Artificial intelligence used Field 2 to examine patients. Patients deemed ineligible by AI were not subject to further review. Those deemed eligible by AI went to a human corrector, who would review the seven imaging areas to confirm eligibility or deny eligibility.

The AI ​​was found with an accuracy of 86.4% with a sensitivity of 0.77 and a specificity of 0.89. The AI ​​had a false positive rate of 10.8% and a false negative rate of 22.6%, which was a concern in this screening model. The F1 score for artificial intelligence was 0.72 and the accuracy was found to be 66.7%.

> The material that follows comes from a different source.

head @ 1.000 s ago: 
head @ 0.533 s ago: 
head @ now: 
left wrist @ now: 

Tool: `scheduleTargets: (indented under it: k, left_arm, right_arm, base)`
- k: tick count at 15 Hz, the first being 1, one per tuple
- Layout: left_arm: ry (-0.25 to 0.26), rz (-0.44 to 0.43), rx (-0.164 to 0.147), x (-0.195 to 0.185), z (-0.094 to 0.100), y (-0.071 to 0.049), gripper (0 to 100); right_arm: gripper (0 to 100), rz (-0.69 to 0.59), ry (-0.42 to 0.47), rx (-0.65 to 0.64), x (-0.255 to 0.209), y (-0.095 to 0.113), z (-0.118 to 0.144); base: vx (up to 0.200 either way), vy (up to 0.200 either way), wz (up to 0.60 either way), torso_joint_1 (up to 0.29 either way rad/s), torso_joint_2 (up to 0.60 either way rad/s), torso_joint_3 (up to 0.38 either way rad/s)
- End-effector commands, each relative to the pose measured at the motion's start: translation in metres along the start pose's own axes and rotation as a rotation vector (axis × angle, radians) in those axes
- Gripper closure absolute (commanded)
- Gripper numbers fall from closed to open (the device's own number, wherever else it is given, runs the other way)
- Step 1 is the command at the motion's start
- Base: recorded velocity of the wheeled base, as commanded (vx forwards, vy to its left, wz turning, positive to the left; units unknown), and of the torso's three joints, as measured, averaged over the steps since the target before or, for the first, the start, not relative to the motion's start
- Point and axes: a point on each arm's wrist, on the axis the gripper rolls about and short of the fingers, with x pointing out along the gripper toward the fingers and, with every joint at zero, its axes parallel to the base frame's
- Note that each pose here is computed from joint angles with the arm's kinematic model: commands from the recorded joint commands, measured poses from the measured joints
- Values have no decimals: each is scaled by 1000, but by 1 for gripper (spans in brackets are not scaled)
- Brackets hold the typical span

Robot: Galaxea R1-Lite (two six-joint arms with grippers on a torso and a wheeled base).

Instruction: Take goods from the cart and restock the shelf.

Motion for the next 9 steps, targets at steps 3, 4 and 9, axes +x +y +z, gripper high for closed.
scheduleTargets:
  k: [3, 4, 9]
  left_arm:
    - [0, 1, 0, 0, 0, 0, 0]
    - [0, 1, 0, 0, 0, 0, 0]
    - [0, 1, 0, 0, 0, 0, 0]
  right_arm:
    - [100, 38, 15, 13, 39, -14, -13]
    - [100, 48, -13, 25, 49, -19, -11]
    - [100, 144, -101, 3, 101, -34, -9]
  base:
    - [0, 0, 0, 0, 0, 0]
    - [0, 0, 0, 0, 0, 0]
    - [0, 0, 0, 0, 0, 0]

The researchers found that false negatives occurred in AI due to an imbalance of pathology between the central and peripheral fields with more pathology in the peripheral fields. False positives occurred due to pathology imbalance between the central and peripheral domains with more pathology in the central field.

The researchers concluded that the AI ​​algorithm can identify patients with DR levels below 47 but more work needs to be done to reduce the number of false negatives. AI prescreening of eligible patients for DR clinical trials before classifier confirmation can reduce screen failure rate, create cost-effectiveness, and reduce the burden on participants and clinical site staff.

Automated assessment of eligible patients can also improve overall enrollment in Dr.’s clinical trials. More research will be needed to determine this with an external source. The researchers suggest using a prospective clinical trial that would compare the traditional class-one method using a clinical trial in which patients were pre-screened with artificial intelligence.

These two posters show that DR can be screened in multiple ways in the future, where family medicine doctors and AI can help screen patients with DR, which can help treat patients and enroll in clinical trials on DR therapies.


1. Ferreras A, Pinilla I, Abecia E, Figus M, Fogagnolo P, Iester M. The ability of family medicine clinicians to detect DR in a telemedicine program. Filed On: AAO 2022; September 30 – October 3 2022; Chicago, IL. Abstract PO110.

2. Domalpally A, Slater R, Barrett N, Channa R, Blodi B. Artificial intelligence-assisted prescreening of clinical trials of DR. Filed On: AAO 2022; September 30 – October 3 2022; Chicago, IL. Abstract PO341.